Transition and Emission Functions are functions that will be called when the emission or transition are evaluated. They are called in addition to calculating the emission or transition. Whereas, the PDF functions can replace the emission, such that the user-can define their own continuous/discrete functions. See [Continuous dice model](Dice-Continuous] for an example of model file where the PDF functions replace the discrete distribution defined in the example Dice model.

###Transition State Function Transition functions are called when a transition is evaluated. The function is of the form:

//Transition State Function
//Parameters:
//	const std::string*	= Pointer to undigitized sequence
//	const size_t		= Position in sequence being evautated
//	const std::string*	= Pointer to combined/edited sequence based on tracebacks. See State-Functions section
//	const size_t		= Size of combined/edited sequence
double function_name (const std::string*, const size_t, const std::string*, const size_t);

###Emission State Function Emission State functions are called when an emission is evaluated. The function is of the form:

//Emission Function
//Parameters:
//	const std::string*	= Pointer to undigitized sequence
//	const size_t		= Position in sequence being evaluated
double function_name (const std::string*, const size_t);

###PDF State Function PDF State functions are called as an emission. The function is of the form:

//PDF Function
//Parameters:
//	const double		= Emission value
//	const std::vector<double>*= Vector of PDF parameters as defined in model's emission. See Dice-Continuous
double function_name (const double, const std::vector<double>*);

###Multivariate PDF State Function Multivariate PDF State functions are called as an emission. The function is of the form:

//PDF Function
//Parameters:
//	const std::vector<double>*= Vector of all emission values
//	const std::vector<double>*= Vector of PDF parameters as defined in model's emission. See Dice-Continuous
double function_name (const std::vector<double>*, const std::vector<double>*);

##Registering User-defined Functions Registering the fucntion allows StochHMM to associate the function defined in the model file with the correct function. Names of functions must be unique.

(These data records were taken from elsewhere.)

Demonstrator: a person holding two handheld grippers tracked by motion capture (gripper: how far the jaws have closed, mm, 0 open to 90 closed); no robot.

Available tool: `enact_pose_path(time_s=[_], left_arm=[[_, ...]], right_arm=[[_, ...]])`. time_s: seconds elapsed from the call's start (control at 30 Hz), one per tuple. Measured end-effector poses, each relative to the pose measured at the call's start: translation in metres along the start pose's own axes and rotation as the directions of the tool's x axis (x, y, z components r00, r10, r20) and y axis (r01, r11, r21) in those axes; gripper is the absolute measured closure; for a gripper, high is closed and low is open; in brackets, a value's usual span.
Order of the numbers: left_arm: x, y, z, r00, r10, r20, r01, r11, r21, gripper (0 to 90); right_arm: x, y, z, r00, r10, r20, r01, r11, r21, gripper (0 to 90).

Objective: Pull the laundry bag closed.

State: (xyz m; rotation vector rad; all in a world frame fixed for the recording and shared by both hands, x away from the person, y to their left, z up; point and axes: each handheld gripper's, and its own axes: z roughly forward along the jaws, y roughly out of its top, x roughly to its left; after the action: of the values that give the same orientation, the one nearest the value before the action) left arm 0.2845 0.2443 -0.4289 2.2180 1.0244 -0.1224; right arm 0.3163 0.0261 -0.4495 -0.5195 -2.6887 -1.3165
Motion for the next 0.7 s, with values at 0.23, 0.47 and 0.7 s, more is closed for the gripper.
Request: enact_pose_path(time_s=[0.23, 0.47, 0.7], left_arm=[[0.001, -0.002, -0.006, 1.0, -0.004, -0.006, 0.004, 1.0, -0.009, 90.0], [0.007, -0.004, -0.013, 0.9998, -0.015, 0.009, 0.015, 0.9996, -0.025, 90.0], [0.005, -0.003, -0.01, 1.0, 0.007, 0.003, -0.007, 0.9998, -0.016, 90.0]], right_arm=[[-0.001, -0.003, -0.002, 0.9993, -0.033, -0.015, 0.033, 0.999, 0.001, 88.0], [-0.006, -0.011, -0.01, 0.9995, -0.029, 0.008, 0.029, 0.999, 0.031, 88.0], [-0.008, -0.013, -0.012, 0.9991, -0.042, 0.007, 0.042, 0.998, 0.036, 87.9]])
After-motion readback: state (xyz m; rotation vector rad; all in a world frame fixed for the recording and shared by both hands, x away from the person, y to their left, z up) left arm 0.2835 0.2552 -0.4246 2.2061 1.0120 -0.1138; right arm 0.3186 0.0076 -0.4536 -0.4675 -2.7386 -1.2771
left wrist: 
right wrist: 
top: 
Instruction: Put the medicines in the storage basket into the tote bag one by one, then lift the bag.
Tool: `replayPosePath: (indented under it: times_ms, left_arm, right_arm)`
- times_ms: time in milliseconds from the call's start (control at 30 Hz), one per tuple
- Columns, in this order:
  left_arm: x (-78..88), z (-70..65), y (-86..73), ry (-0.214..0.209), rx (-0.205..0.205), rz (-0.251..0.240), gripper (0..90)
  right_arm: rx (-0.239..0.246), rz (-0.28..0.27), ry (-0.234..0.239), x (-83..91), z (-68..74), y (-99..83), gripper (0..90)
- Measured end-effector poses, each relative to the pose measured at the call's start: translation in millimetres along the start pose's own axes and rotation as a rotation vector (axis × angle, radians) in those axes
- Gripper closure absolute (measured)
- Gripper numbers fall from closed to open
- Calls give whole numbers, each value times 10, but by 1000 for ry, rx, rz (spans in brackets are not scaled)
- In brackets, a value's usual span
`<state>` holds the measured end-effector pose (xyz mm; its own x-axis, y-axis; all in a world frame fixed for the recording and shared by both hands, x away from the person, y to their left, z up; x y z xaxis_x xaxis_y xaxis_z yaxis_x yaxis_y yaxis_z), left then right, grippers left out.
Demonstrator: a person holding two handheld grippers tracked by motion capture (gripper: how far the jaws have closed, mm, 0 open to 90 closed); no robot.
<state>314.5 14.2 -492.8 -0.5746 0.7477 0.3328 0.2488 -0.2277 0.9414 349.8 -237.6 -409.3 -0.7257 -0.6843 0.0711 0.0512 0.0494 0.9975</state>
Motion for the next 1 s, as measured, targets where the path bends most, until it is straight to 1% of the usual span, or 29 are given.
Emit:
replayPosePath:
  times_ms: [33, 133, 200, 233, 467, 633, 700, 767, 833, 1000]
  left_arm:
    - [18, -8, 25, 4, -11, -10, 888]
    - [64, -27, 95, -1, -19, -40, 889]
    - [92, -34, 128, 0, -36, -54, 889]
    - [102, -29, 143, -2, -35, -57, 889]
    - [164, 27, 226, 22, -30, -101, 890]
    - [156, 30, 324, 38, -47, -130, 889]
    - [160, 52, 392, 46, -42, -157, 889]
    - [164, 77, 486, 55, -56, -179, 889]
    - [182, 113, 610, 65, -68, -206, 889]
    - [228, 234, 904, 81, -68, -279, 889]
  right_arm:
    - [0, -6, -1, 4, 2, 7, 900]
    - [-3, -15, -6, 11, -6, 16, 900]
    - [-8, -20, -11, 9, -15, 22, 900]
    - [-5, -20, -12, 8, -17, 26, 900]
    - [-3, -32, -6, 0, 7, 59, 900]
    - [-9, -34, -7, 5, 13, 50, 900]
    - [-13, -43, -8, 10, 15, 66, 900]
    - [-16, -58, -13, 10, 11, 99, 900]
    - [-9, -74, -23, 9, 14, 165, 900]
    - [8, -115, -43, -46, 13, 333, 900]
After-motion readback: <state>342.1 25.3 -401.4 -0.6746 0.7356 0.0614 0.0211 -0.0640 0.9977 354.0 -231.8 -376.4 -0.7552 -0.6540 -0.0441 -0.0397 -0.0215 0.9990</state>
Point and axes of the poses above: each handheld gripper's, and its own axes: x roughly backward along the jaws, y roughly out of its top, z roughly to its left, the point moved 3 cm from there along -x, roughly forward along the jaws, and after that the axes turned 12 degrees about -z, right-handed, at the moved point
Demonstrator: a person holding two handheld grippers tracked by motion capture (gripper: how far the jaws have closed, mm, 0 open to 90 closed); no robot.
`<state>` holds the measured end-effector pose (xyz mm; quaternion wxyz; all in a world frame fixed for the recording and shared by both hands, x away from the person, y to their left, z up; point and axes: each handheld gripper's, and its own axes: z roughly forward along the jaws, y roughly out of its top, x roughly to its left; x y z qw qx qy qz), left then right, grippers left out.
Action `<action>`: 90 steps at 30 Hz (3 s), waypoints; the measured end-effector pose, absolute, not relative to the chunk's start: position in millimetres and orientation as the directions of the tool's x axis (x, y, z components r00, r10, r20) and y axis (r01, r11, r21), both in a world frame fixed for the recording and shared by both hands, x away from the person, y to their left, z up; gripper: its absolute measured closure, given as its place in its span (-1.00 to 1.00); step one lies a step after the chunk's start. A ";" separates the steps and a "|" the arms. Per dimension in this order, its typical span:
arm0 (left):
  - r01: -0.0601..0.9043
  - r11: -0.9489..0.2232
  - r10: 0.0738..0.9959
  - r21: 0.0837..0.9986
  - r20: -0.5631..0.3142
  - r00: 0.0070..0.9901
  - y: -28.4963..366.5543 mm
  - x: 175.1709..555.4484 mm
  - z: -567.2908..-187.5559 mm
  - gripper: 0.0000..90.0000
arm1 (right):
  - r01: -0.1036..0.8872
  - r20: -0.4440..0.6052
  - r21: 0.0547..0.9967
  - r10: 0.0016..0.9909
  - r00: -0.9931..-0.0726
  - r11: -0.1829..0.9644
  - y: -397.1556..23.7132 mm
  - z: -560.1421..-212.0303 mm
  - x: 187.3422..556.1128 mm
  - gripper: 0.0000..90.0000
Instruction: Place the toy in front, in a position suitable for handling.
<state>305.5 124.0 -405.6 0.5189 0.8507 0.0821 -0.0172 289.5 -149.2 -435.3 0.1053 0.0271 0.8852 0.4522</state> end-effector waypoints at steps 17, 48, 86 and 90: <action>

//Create state functions class
StateFuncs functions;  //Create a StateFuncs with default functions

//Add a Transition State Function
functions.assignTransitionFunction("My_Transition", *transition_function);

//Add a Emission State Function
functions.assignEmissionFunction("My_Emission", *emission_function);

//Add a PDF State Function
functions.assignPDFFunction("My_PDF", *pdf_function);

//Add a multivariate PDF State Function
functions.assignPDFFunction("My_multi_PDF", *multi_pdf_function);

###Example of Dice-Continuous

//Defined PDF function for fair di emissions. Return probability
double fair(const double& val, const std::vector<double>* param){
	return 0.167;
}

//Loaded di function  Return probability
double loaded(const double& val, const std::vector<double>* param){
	if (val == 6.0){
		return 0.5;
	}
	
	return 0.1;
}


//Define State PDF Functions names- Correspond with those found in the model
functions.assignPDFFunction("FAIR", *fair);
functions.assignPDFFunction("LOADED", *loaded);

##2. Import Model

//Create model
model hmm;

//Import filename of model using user-defined functions--
hmm.import(filename,&default_functions);

//Import filename of model without user-defined functions
hmm.import(filename);

##3. Import Sequences

//seqTracks handles importing all the sequences for a model
seqTracks jobs;
jobs.loadSeqs(hmm,seq_filename,FASTA);

//For single sequence
seqJob *job=jobs.getJob();
sequences* temp = job->getSeqs()

//For multiple sequences in fasta file
seqJob *job=jobs.getJob();
while (job!=NULL){

	//Perform decoding Here

	job = jobs.getJob() //Get next sequence
}

##4. Decoding ###Initialize Trellis

//Create trellis and initialize with model and sequence
trellis trell(hmm,job->getSeqs());

###Perform analysis

####Viterbi

//Perform viterbi
trell.viterbi();

//Create traceback path class
traceback_path path(hmm)

//Get decoded traceback path
trell.traceback(path);

####Posterior

//Perform posterior
trell.posterior();

//Perform Posterior decoding
traceback_path path(hmm);
trell.traceback_posterior(path);

//Get posterior table to process scores
trell.getPosteriorTable();

####Nth-best Viterbi

//Perform N-best (get N top paths)
trell.naive_nth_viterbi(N);
//Get the N tracebacks and output them
for(size_t i=0;i<nth;i++){
	traceback_path path(hmm);
	trell.traceback_nth(path, i); //ith path
	//print_output here
}

####Stochastic Viterbi

//Perform stochastic viterbi
trell.stochastic_viterbi();
multiTraceback paths;
trell.stochastic_traceback(paths, repetitions);

####Stochastic Forward

//Perform stochastic forward
trell.stochastic_forward();
multiTraceback paths;
trell.stochastic_traceback(paths, repetitions);


5. Outputting Results

###Printing traceback_path class

//Output traceback as State index
path.print_path();

//Output traceback as State label
path.print_label();

//Output traceback as GFF
path.print_gff();